Keunggulan Pengajian Padhang mBulan di samping sebagai majlis ilmu juga wahana apreseasi kesenian dalam bentuk apa pun yang siap tampil mengisi acara. Sebut saja Cak Suliadi, seniman asal Nganjuk, pada Padhang mBulan 4 juni 2012, ia mengisi beberapa lagu tradisional Banyuwangi-an sebelum acara. Alunan lagu Gelang Alit (ciptaan Catur) yang diaransemen musik mandolin dan lirik asli Oseng Banyuwangi-an: //wes kelakon, semene lawase //isun yo riko kedani //semunu sun imbangi //mulo riko, kudyangane ati //segoro yo, ono pesisire //sun welas nono batese //wedyang kopi-belung nongko //raino bengi-mung katon nyang riko//.
Lagu yang pernah digubah dan dipopulerkan pedangdut kondang Ikke Nur Jannah tersebut mengingatkan saya ketika hidup di Denpasar. Tetangga kost yang kebanyakan perantau asal Banyuwangi selalu memutar lagu-lagu Oseng. Begitulah suasan bertetangga perantau Oseng, serasa bermukim di pedalaman Banyuwangi: Jajag, Srono, Genteng, Ketapang, Sritanjung dan semenanjung Blambangan. [Ada bahasa yang berlawanan, misal kata: ono = ada, tapi kata nono = tidak ada, sing ono (Oseng) = tidak ada, sing ono (Jawa induk) = yang ada. Kata sabrang (Oseng) = daun ketela ramban, sabrang (Madura) = ketela pohon, hal ini secara artifisial membuat seluruh pemilik nama sabrang, mati kutu di wilayah ini, padahal sabrang (Jawa dalam kitab Adam Makna) = angin [seingat saya dalam serat sabdo gambuh. Buku kecil Adam Makno saya temukan di almari teman kost dekat Simpang Siur kawasan Planet Holywood Kuta, saya lupa namanya, dia teman dari Jember, penjual art shop panah indian yang dijajakan di pantai Nusa Dua Bali. Ia pindah kost karena terlilit hutang bank titil yang uangnya dipakai selingkuh dengan wanita sesama perantauan yang kemleler di Bali. Makanya di Bali ada istilah ‘kiai satu yang menggoda setan sepuluh’, juga istilah ‘uang gelap dimakan hantu’. Setelah ia pindah itulah kamarnya saya tempati dan menemukan arti sabrang = angin yang berhubungan dengan temperatur, panas, dingin, bumi, matahari dan awal terjadinya planet Bima Sakti]. Yang paling homonem adalah: Padyang Ulan (Banyuwangi) = tempat prostitusi, Padhang mBulan (Jombang) = tempat pengajian] Begitu pula ketika Cak Suliadi melantunkan tembang ke dua, yakni Bengawan Sore. Saya seperti melintasi pedalaman Solo, Sragen, Ngawi, Bojonegoro (wilayah yang dialiri Bengawan Solo): //ning piinggire Bengawan //wayah sore //san soyo kelingan//nyawang eseme sliramu // cah ayu// tansah ngeridu atiku.

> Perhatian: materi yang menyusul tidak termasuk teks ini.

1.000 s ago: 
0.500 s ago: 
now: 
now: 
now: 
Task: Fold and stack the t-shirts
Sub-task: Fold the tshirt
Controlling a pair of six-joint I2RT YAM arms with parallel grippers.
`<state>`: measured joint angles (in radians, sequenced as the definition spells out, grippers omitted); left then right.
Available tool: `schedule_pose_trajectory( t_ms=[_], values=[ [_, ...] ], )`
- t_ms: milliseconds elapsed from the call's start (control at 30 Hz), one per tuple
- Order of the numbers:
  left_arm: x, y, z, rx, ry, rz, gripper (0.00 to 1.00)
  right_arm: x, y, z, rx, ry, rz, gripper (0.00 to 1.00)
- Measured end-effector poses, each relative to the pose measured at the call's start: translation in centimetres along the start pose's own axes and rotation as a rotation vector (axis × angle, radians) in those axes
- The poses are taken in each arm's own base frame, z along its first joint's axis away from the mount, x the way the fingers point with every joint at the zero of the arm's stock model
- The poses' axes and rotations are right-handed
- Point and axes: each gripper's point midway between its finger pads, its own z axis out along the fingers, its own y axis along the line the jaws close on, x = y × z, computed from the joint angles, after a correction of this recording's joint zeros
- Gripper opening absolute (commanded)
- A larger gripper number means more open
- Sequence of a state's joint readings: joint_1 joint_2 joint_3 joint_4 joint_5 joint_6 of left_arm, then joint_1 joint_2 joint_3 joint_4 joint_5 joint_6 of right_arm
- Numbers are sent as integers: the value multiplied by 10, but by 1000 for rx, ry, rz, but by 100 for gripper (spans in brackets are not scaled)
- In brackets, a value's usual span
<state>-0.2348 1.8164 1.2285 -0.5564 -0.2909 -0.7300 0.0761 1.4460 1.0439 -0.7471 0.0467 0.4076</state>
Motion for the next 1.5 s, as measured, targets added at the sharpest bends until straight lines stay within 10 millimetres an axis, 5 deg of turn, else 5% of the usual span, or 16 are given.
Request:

Setelah dibuka penampilan Cak Suliadi, barulah Cak Fuad membahas ayat Al quran yang berkaitan dengan Umatan Wasathon (umat penengah). Bahwa salah satu misi Islam yang diwahyukan pada nabi Muhammad adalah sebagai agama penengah di antara agama-agama terdahulu. Lantas bagaimana bentuk aplikasi mengenai rumusan Umatan Wasathon, Cak Fuad menyarankan pada Jamaah Maiyah untuk mencari referensi dari berbagai sumber yang menjelaskan. Sebab tidak gampang merumuskan Umatan Wasathon di tengah kompleksitas agama-agama lain yang juga (pasti) mengampanyekan jalan ketawhidan.

Cak Nun mengupas konsep Umatan Wasathon dalam Islam berupa bentuk sikap yang cenderung / mendekati keadilan. Dalam skala individu, bagaimana seseorang mampu bertanggngjawab atas penguasaan dirinya: kapan waktunya makan, minum, kencing, tidur (hal hal mendasar makhluk) dengan tidak korup ataupun dimanja-manjakan. Kebutahan dasar tersebut dilaksanakan sebatas tagihan almiah: tidur menjadi wajib jika sudah mengantuk, makan menjadi harus jika sudah lapar dst yang merangsang bagian tubuh untuk disuplai (secukupnya) kandungan zat tertentu. Ukuran keadilan bagi individu adalah bagaimana orang beragama memproduk diri di tengah kondisi sosial. Pada situasi bertetangga, berteman, berumat dengan orang yang serba kekurangan, tidak lantas sak enak udele dewe, pokoe enak dewe gak ngurusi tonggone.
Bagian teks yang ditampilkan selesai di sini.